Originally published: The Columbus Dispatch
Last year, Congress passed a law requiring that foods containing genetically modified ingredients reveal that on their labels.
By the summer of 2018, the marketing division of the U.S. Department of Agriculture is charged with defining what that label will say.
Will it actually list the ingredients (as in: "This product contains genetically modified corn and soy"), or will it be a QR code connecting the consumer to the information on a website?
The debate over the label's wording could prove as contentious as the fight over genetically modified organisms themselves.
GMOs are plants whose DNA has been changed. The development is beyond the typical cross-breeding of plants because the changes are made in the laboratory at the cellular level.
Opponents of GMOs fought hard for the labeling. They consider GMOs less safe than non-GMO foods, have ethical concerns about tampering with nature, have issues with the corporations behind GMO seed (namely Monsanto), and fear environmental damage from widespread GMO crops.
GMOs were developed 20 years ago to help farmers by changing the structure of plants to make them more resistant to disease so that farms could produce higher yields while applying fewer pesticides. GMOs are produced mostly for commodity crops: corn, soy, canola and sugar beet.
Recently, I had the chance to sit in while a group of Ohio food manufacturers learned about the new labeling law from Steve Armstrong of EAS Consulting.
Armstrong is a lawyer who specializes in food labeling and food-regulation compliance; until recently, he served as the chief food-law counsel for Campbell's Soup Co. Armstrong traveled to Columbus to speak at the Ohio Food Industry Summit, sponsored by the Center for Innovative Food Technology in Toledo.
Armstrong's time at Campbell's is significant because, under his counsel, the company adopted a corporate strategy not to oppose GMO labeling but to embrace the transparency.
He encouraged the Ohio food makers at the summit to do the same.
Some already are.
Orrville-based J.M. Smucker Co. already has introduced its labeling: On the back of a jar of apricot preserves, for example, you might be surprised to read: "Partially produced with genetic engineering."
Farmers, food manufacturers and the companies that produce genetically modified seed fought hard to avoid the labeling. Their fight made consumers trust GMOs even less, Armstrong emphasized, as consumers wondered what the industries were trying to cover up.

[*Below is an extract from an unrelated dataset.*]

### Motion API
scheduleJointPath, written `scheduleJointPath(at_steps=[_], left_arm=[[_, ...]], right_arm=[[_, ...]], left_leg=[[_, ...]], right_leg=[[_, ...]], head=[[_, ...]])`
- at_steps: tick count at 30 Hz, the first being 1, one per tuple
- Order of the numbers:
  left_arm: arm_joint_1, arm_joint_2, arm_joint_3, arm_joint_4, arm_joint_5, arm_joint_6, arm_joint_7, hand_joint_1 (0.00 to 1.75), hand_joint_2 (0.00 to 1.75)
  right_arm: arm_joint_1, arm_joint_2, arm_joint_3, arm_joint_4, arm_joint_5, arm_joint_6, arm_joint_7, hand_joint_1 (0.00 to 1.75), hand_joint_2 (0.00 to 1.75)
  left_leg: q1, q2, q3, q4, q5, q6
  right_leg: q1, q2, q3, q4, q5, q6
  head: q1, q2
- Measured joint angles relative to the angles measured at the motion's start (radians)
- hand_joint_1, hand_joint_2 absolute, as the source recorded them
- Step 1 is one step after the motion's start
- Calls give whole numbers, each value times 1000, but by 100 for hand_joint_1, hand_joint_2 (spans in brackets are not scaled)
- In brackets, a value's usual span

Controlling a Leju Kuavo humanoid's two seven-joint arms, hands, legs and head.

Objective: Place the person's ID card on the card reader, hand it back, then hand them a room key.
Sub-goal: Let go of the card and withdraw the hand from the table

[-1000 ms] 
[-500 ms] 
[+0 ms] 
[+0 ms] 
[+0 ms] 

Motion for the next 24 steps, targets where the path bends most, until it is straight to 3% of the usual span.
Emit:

Armstrong pointed to recent research showing that 87 percent of global consumers think that GMOs are less safe and less healthy than non-GMO foods. This despite statements to the contrary from the USDA, U.S. Food and Drug Administration, World Health Organization, American Medical Association and National Academies of Sciences, Engineering and Medicine.
Armstrong's point is this: Consumers want to know everything about their food — where it comes from, what's in it, who produced it. Such knowledge is the consumer's right, Armstrong emphasized.
Soon, however, consumers might see their concerns about GMOs tested in a new way. The Arctic Apple, a fruit sold sliced that is genetically modified to not turn brown, is about to hit grocery stores nationwide. It represents the first GMO convenience product — rather than a commodity ingredient such as corn syrup — and producers want to see how Americans will react to it.
Scientific advancements in food production have helped to feed a hungry world, and that's a good thing. I know that the canola oil I often use probably comes from a GMO plant, and I don't think I'm suffering negative effects from it.
But I have concerns about corporate domination over the seed for American commodity crops. And an apple that doesn't brown, although it might be perfectly safe, strikes me as downright unnatural. Convenient, yes, but unnatural nonetheless.
Eventually, there might be enough research to convince everyone that GMOs are safe, or to prove that they're not.
Until then, providing as much information to consumers as possible is the right thing to do.